Most consumers expect that every business will accept credit and debit cards – a standard you are all too familiar with if you must repeatedly explain to customers that your business accepts cash only. Luckily, accepting credit and debit cards is as easy as partnering with a credit card processing company.
This guide will walk you through the ins and outs of the credit card processing industry and highlight the factors you need to consider when choosing a processor.
How do you accept credit card payments for your small business?
Accepting credit and debit cards begins with selecting a processor, followed by considering which piece of payment technology you’ll utilize to accept payments.
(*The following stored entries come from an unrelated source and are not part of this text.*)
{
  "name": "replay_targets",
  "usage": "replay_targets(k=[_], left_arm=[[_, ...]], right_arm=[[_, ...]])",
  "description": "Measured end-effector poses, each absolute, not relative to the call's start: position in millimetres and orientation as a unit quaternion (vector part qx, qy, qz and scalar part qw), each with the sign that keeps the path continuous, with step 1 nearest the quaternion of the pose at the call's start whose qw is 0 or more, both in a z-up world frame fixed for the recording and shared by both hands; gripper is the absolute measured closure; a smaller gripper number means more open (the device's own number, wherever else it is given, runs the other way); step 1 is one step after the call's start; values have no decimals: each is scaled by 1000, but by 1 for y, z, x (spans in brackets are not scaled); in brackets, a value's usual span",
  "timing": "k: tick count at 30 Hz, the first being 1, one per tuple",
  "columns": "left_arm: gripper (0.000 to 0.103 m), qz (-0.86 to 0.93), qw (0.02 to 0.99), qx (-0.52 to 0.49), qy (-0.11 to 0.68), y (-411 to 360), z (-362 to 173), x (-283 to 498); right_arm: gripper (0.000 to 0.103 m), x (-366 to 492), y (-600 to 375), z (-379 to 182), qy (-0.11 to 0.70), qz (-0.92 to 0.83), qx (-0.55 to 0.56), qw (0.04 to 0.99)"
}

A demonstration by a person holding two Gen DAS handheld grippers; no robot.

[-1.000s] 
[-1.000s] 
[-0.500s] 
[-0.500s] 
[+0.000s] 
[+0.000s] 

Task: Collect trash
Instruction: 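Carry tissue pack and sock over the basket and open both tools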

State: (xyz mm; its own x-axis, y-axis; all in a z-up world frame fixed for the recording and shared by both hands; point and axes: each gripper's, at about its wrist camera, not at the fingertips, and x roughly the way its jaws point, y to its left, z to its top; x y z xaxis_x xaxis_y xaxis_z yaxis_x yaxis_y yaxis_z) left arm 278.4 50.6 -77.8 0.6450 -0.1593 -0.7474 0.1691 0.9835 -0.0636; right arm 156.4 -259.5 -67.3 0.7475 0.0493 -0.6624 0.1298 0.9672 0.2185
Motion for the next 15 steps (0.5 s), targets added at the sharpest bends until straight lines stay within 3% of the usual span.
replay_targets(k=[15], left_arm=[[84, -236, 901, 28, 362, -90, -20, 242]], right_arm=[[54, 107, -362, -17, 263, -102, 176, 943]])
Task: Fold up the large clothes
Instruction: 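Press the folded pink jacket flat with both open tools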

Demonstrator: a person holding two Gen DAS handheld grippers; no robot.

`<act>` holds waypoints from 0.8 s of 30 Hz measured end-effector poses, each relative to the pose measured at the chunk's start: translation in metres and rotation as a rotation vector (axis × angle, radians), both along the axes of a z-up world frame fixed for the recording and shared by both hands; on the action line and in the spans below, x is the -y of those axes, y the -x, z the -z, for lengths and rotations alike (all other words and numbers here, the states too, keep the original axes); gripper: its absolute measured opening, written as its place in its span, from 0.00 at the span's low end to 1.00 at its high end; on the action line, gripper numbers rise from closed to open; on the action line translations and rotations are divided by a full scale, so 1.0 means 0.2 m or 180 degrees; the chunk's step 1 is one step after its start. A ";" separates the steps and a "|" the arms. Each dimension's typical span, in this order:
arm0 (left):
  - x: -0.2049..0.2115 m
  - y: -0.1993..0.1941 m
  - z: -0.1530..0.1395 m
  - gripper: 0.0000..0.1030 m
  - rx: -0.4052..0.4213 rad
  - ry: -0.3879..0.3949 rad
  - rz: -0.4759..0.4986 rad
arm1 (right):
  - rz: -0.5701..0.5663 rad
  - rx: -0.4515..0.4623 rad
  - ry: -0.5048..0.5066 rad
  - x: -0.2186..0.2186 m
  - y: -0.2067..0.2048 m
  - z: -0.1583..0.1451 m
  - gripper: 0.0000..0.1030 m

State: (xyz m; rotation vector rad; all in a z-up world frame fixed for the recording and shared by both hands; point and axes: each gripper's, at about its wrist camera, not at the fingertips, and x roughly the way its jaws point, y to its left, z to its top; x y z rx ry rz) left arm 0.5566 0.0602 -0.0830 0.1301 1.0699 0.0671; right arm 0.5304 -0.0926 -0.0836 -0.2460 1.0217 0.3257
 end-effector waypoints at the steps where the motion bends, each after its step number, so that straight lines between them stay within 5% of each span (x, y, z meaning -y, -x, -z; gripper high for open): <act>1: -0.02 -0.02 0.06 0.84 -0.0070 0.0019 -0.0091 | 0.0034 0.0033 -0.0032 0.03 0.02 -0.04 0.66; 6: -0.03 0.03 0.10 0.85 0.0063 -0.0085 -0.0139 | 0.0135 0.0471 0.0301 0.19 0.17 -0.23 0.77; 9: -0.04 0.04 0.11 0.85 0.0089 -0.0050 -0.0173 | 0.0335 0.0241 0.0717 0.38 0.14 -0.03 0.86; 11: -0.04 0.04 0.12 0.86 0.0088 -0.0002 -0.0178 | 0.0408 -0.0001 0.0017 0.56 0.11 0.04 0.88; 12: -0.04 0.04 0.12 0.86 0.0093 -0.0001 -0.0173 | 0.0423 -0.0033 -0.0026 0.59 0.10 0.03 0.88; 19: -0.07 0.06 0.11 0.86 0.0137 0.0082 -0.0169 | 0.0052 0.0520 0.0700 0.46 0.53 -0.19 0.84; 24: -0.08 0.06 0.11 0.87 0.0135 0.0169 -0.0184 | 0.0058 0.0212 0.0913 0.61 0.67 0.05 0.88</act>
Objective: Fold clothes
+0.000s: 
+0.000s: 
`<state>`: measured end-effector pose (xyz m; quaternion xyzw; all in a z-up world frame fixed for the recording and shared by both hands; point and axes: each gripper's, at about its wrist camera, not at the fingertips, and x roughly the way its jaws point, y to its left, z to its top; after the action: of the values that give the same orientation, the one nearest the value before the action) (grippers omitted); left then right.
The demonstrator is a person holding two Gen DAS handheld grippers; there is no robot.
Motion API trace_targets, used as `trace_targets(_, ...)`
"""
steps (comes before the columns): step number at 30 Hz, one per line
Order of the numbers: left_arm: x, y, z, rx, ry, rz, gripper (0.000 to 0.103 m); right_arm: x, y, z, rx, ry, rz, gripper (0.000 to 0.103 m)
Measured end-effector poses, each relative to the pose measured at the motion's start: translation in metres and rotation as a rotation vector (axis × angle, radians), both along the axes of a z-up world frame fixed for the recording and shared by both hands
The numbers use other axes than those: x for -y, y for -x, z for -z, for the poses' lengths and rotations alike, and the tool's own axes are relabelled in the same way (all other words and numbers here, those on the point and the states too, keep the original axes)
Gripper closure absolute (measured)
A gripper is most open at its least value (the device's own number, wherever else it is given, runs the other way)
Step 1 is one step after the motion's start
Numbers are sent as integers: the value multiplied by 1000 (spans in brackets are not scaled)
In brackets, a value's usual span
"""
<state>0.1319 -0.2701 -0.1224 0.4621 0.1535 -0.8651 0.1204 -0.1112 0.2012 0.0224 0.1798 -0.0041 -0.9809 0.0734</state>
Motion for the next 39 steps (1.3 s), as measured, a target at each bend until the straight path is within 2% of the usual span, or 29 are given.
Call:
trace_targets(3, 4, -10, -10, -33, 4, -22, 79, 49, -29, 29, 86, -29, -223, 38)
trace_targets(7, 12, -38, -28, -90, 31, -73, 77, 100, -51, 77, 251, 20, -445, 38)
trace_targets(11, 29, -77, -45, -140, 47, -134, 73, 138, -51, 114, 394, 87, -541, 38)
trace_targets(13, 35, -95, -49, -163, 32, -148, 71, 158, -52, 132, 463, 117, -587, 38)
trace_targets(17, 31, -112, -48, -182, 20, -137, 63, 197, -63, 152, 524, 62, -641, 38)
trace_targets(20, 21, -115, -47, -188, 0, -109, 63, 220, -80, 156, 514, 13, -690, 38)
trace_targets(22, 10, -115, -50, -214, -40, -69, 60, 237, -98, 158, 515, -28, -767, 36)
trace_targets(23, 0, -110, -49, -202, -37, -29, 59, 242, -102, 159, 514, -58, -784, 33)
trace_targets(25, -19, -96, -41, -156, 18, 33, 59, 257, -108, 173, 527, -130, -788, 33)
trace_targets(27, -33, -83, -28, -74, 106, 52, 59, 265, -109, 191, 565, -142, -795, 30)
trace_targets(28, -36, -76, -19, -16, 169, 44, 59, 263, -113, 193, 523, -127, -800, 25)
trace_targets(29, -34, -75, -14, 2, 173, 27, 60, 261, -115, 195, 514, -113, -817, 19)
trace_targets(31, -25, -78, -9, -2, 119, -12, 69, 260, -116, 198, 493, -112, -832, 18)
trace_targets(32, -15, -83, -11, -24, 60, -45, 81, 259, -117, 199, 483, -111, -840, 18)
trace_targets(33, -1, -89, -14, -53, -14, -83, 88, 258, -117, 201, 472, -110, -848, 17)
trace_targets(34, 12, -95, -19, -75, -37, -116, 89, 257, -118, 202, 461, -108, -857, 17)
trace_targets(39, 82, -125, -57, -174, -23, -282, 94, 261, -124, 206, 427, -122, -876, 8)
1. Determine the type of processor you need.
Choosing the type of credit card processor you want to work with comes down to what you value from this type of company. Our PayPal review and Square review, for example, show that they are great for businesses that are just starting out and process a low transaction volume, thanks to their lack of fees. Because their credit card processing rates are higher than those of other options, though, they’re not always a cost-effective choice for high-volume businesses.
When choosing a processor, consider what you value, such as rates, service, and technology.
- Competitive rates: Don’t always look for the lowest rate possible. Some advertised rates are deceptively low, as they only apply to a certain type of transaction. Many companies also charge various monthly and annual fees that you need to consider when comparing costs.
- Knowledgeable and available customer service: If your payment technology stops working during peak business hours, what are you going to do? What is the backup plan for processing cards? How will it get fixed, and how can your processor’s customer service be reached? You can’t afford to have any downtime, so you need a processor that can support you and be there when you need them.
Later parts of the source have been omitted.